PostPosted: Sat Oct 01, 2005 12:37 am    Post subject: Reply with quote

Ah, now this is just superb!

And I see a new aspect that I'm not sure I can even make out in your earlier photographs --- these scales are partially transparent! They remind me ever so much of fancy gift wrapping that is intended to dress up but not hide whatever is inside.

Thank you again for posting these pictures!! Very Happy Very Happy

I am puzzled by these scales. It seems like if the colors were pure interference, they would depend very strongly on angle, but these seem to be pretty constant within each scale. For example at upper left of the second picture, there is a scale that is predominantly blue regardless of angle, next to a scale that is predominantly green apparently over the same range of angles, next to a scale that is reddish-orange all over, etc.

I can find a little bit of description at http://www.microscopy-uk.org.uk/mag/artoct04/cbscales.html and some more at http://www.sdc.org.uk/pdf_features/DE00F1.PDF, but I confess that I don't really understand those yet.

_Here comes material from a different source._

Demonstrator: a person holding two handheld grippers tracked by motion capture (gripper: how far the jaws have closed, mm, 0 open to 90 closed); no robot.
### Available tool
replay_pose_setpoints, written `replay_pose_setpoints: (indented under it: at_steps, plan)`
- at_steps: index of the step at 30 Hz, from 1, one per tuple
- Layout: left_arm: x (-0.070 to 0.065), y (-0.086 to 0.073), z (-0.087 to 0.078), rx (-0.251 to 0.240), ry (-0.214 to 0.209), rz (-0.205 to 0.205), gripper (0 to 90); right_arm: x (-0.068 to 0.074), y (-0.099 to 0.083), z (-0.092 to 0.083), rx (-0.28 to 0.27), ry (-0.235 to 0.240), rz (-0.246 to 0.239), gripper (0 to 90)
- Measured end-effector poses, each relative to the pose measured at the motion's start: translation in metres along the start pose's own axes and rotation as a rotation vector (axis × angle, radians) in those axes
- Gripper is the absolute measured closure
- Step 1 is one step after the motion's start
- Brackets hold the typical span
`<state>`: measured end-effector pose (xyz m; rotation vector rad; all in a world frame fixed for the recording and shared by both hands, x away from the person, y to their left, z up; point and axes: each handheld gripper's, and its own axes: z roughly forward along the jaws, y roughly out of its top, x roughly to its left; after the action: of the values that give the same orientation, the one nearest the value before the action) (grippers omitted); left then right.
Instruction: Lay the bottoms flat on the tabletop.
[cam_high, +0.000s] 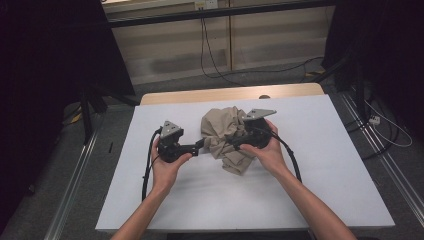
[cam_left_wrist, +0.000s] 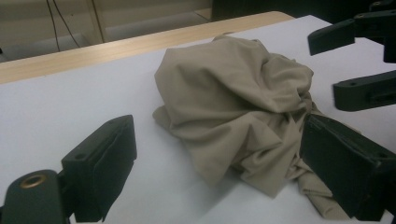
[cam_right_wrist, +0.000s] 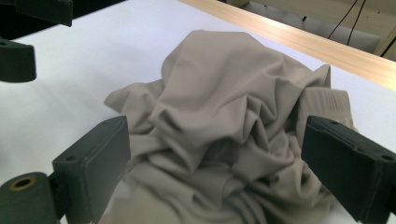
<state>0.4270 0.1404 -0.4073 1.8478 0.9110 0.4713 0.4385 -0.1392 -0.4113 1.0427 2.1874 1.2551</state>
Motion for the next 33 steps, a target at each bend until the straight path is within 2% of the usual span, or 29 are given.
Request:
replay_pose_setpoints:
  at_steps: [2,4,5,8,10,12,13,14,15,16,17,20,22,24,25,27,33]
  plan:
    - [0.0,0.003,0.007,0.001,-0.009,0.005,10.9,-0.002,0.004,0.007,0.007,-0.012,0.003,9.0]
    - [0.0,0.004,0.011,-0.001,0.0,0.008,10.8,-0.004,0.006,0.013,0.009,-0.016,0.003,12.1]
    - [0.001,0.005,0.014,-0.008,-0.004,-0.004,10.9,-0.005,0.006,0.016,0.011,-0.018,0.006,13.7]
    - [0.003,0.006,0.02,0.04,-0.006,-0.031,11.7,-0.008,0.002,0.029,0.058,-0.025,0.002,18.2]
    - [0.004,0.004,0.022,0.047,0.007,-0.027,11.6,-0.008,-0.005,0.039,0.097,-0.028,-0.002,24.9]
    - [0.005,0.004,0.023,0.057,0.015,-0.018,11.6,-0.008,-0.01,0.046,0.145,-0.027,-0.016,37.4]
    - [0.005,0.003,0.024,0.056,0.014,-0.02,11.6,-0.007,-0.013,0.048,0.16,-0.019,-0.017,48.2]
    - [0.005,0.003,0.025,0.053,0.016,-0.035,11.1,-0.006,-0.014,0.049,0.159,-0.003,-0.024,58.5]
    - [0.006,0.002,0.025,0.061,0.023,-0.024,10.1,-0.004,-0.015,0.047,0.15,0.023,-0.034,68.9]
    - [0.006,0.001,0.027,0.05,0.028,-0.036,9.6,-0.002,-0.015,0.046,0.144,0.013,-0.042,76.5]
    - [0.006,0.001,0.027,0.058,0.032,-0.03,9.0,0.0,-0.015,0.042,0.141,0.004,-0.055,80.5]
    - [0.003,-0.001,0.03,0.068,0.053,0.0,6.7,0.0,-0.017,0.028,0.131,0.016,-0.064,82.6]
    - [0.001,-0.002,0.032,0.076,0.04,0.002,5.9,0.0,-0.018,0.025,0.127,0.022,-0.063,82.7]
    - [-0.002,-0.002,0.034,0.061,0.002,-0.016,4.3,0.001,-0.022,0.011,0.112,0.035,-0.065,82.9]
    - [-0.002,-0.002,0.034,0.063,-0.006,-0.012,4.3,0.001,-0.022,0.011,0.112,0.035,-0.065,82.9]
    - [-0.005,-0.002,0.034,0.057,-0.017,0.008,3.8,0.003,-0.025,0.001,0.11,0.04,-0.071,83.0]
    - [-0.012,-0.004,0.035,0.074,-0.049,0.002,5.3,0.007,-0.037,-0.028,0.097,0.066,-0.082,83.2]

Here is a somewhat more accessible explanation.
Quote:
http://www.buginabox.com/montgage.html
Urania Riphaeus-Madagascar

The most colorful moth in the world, with the hindwing color of blue shifting as you change the angle of view into gold-green and then into gold and copper with bands of yellow. Here is the science of why the color is so unusual: it is a result of the scales covering the wing. Pigmented scales have submicroscopic structures varied enough to reflect different wavelengths of the light spectrum. Instead of a hollow scale, the Urania have scales of thin sheets held apart by rods. Mathematical calculations show in order for pure colors to be reflected, two sheets have to be counted as one. An increase in the number of sheets and variation in the distance between them plus the convex shape of the scale, cause reflection of different wavelengths at the same time, giving it a multicolored appearance.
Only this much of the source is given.